What to produce: Restate the entries below in full, exactly as they read, but without pictures.

(Collected data)
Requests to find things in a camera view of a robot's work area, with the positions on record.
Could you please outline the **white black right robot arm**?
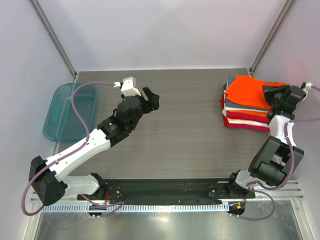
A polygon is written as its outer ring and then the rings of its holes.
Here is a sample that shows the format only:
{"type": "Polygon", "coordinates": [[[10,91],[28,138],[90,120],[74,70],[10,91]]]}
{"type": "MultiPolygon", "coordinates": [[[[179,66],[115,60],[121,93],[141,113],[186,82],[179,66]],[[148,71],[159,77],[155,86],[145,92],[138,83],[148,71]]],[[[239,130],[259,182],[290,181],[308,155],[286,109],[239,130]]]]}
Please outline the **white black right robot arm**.
{"type": "Polygon", "coordinates": [[[230,175],[226,192],[232,198],[245,197],[255,186],[277,190],[291,178],[304,157],[304,151],[296,146],[293,138],[294,110],[307,97],[310,88],[311,84],[305,82],[301,86],[262,87],[264,99],[270,105],[269,136],[248,169],[230,175]]]}

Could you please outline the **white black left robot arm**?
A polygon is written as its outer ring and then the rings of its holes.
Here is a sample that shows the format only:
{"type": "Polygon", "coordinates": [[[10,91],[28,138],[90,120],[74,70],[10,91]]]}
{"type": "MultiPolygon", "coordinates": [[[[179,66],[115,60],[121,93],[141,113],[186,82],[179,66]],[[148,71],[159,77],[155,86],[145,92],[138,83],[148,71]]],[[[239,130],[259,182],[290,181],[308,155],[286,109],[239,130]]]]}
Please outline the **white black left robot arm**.
{"type": "Polygon", "coordinates": [[[136,90],[122,92],[122,102],[88,137],[59,154],[47,159],[37,156],[31,161],[29,181],[44,206],[71,195],[83,194],[95,200],[105,197],[108,187],[97,173],[86,176],[71,176],[70,173],[98,153],[127,138],[144,114],[159,109],[159,95],[147,86],[142,90],[145,95],[136,90]]]}

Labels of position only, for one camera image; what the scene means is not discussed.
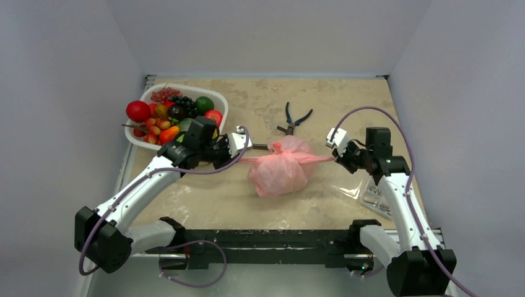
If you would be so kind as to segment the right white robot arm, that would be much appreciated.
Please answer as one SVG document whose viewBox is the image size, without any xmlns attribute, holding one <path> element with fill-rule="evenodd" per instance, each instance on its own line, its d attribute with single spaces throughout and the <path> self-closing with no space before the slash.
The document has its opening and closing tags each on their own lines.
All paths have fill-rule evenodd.
<svg viewBox="0 0 525 297">
<path fill-rule="evenodd" d="M 372 223 L 362 223 L 348 234 L 349 247 L 366 248 L 386 269 L 394 296 L 445 296 L 450 294 L 448 273 L 454 271 L 456 256 L 432 232 L 412 187 L 409 166 L 393 155 L 391 131 L 386 127 L 366 129 L 365 146 L 359 148 L 348 133 L 333 128 L 326 137 L 336 163 L 348 172 L 365 170 L 373 179 L 390 209 L 397 240 Z"/>
</svg>

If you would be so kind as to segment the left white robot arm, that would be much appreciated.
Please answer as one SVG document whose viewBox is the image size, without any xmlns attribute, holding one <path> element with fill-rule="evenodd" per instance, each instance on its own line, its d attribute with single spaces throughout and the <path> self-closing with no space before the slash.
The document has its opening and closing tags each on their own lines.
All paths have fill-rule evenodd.
<svg viewBox="0 0 525 297">
<path fill-rule="evenodd" d="M 251 147 L 246 127 L 215 135 L 216 123 L 199 116 L 187 131 L 161 146 L 146 168 L 119 193 L 94 209 L 82 207 L 74 217 L 74 247 L 80 252 L 79 272 L 88 276 L 98 269 L 113 273 L 131 255 L 165 248 L 170 253 L 187 244 L 185 228 L 170 217 L 150 225 L 132 222 L 168 186 L 183 176 L 209 175 L 237 163 Z"/>
</svg>

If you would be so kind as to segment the pink plastic bag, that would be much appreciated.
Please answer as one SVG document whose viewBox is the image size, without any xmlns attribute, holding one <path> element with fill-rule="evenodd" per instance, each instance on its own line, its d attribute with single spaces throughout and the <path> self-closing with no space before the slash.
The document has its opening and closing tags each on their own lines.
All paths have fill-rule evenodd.
<svg viewBox="0 0 525 297">
<path fill-rule="evenodd" d="M 243 157 L 250 165 L 247 178 L 260 197 L 275 197 L 304 189 L 321 163 L 331 155 L 316 155 L 309 143 L 297 136 L 285 136 L 267 145 L 268 154 Z"/>
</svg>

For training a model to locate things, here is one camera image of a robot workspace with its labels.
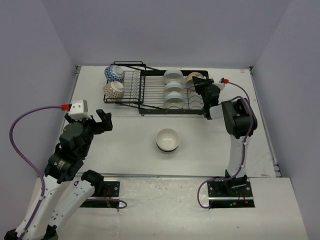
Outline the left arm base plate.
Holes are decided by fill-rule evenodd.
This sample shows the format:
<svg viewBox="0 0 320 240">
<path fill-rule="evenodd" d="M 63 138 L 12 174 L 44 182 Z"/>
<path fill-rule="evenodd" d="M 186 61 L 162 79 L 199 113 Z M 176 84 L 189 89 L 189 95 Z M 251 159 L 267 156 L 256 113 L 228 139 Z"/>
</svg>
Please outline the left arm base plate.
<svg viewBox="0 0 320 240">
<path fill-rule="evenodd" d="M 119 181 L 104 181 L 103 185 L 100 186 L 90 199 L 118 199 L 120 192 Z M 116 201 L 85 201 L 80 207 L 81 208 L 103 208 L 103 209 L 117 209 L 120 203 Z"/>
</svg>

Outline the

Solution to the exercise:
Requests to find things in a camera view of a robot's work area, with the positions on record.
Could you please outline the **white black right robot arm**?
A polygon is written as its outer ring and then the rings of its holes.
Here is a sample that shows the format only:
{"type": "Polygon", "coordinates": [[[10,91],[28,138],[90,120],[74,70],[10,91]]]}
{"type": "MultiPolygon", "coordinates": [[[[179,66],[115,60],[121,93],[141,113],[186,82],[179,66]],[[148,71],[159,77],[155,86],[145,92],[138,83],[148,71]]],[[[239,130],[259,182],[290,181],[308,155],[286,109],[239,130]]]]}
Please outline the **white black right robot arm**.
{"type": "Polygon", "coordinates": [[[230,175],[226,192],[232,198],[245,197],[255,186],[277,190],[291,178],[304,157],[304,151],[296,146],[293,138],[294,110],[307,97],[310,88],[311,84],[305,82],[301,86],[262,87],[264,99],[270,105],[269,136],[248,169],[230,175]]]}

Could you please outline the **white black left robot arm**?
A polygon is written as its outer ring and then the rings of its holes.
Here is a sample that shows the format only:
{"type": "Polygon", "coordinates": [[[10,91],[28,138],[90,120],[74,70],[10,91]]]}
{"type": "MultiPolygon", "coordinates": [[[[179,66],[115,60],[121,93],[141,113],[186,82],[179,66]],[[148,71],[159,77],[155,86],[145,92],[138,83],[148,71]]],[[[239,130],[259,182],[290,181],[308,155],[286,109],[239,130]]]]}
Please outline the **white black left robot arm**.
{"type": "Polygon", "coordinates": [[[136,90],[122,92],[122,102],[88,137],[59,154],[47,159],[37,156],[31,161],[29,181],[44,206],[71,195],[83,194],[95,200],[105,197],[108,187],[97,173],[86,176],[71,176],[70,173],[98,153],[127,138],[144,114],[159,109],[159,95],[147,86],[142,90],[145,95],[136,90]]]}

Labels of position only, for one camera image; what the scene means is not discussed.
If you would be so kind as to segment the right white robot arm, that would be much appreciated.
Please answer as one SVG document whose viewBox is the image size, without any xmlns attribute, holding one <path> element with fill-rule="evenodd" per instance, each instance on its own line, its d attribute with single spaces throughout and the <path> self-closing with no space before the slash.
The document has its opening and closing tags each on their own lines.
All paths have fill-rule evenodd.
<svg viewBox="0 0 525 297">
<path fill-rule="evenodd" d="M 372 223 L 362 223 L 348 234 L 349 247 L 366 248 L 386 269 L 394 296 L 445 296 L 450 294 L 448 273 L 454 271 L 456 256 L 432 232 L 412 187 L 409 166 L 393 155 L 391 131 L 386 127 L 366 129 L 365 146 L 359 148 L 348 133 L 333 128 L 326 137 L 336 163 L 348 172 L 365 170 L 373 179 L 390 209 L 397 240 Z"/>
</svg>

If you would be so kind as to segment the left white robot arm, that would be much appreciated.
Please answer as one SVG document whose viewBox is the image size, without any xmlns attribute, holding one <path> element with fill-rule="evenodd" per instance, each instance on its own line, its d attribute with single spaces throughout and the <path> self-closing with no space before the slash.
The document has its opening and closing tags each on their own lines.
All paths have fill-rule evenodd.
<svg viewBox="0 0 525 297">
<path fill-rule="evenodd" d="M 251 147 L 246 127 L 215 135 L 216 123 L 199 116 L 187 131 L 161 146 L 146 168 L 119 193 L 94 209 L 82 207 L 74 217 L 74 247 L 80 252 L 79 272 L 88 276 L 98 269 L 113 273 L 131 255 L 165 248 L 170 253 L 187 244 L 185 228 L 170 217 L 150 225 L 132 222 L 168 186 L 183 176 L 209 175 L 237 163 Z"/>
</svg>

If you would be so kind as to segment the pink plastic bag, that would be much appreciated.
Please answer as one SVG document whose viewBox is the image size, without any xmlns attribute, holding one <path> element with fill-rule="evenodd" per instance, each instance on its own line, its d attribute with single spaces throughout and the <path> self-closing with no space before the slash.
The document has its opening and closing tags each on their own lines.
All paths have fill-rule evenodd.
<svg viewBox="0 0 525 297">
<path fill-rule="evenodd" d="M 243 157 L 250 165 L 247 178 L 260 197 L 275 197 L 304 189 L 321 163 L 331 155 L 316 155 L 309 143 L 297 136 L 285 136 L 267 145 L 268 154 Z"/>
</svg>

For training a model to locate things, here is one camera image of a robot workspace with its labels.
Outline the left arm base plate.
Holes are decided by fill-rule evenodd.
This sample shows the format:
<svg viewBox="0 0 320 240">
<path fill-rule="evenodd" d="M 63 138 L 12 174 L 44 182 Z"/>
<path fill-rule="evenodd" d="M 186 61 L 162 79 L 199 113 Z M 176 84 L 189 89 L 189 95 Z M 251 159 L 267 156 L 256 113 L 228 139 Z"/>
</svg>
Please outline the left arm base plate.
<svg viewBox="0 0 320 240">
<path fill-rule="evenodd" d="M 119 181 L 104 181 L 103 185 L 100 186 L 90 199 L 118 199 L 120 192 Z M 116 201 L 85 201 L 80 207 L 81 208 L 103 208 L 103 209 L 117 209 L 120 203 Z"/>
</svg>

Outline the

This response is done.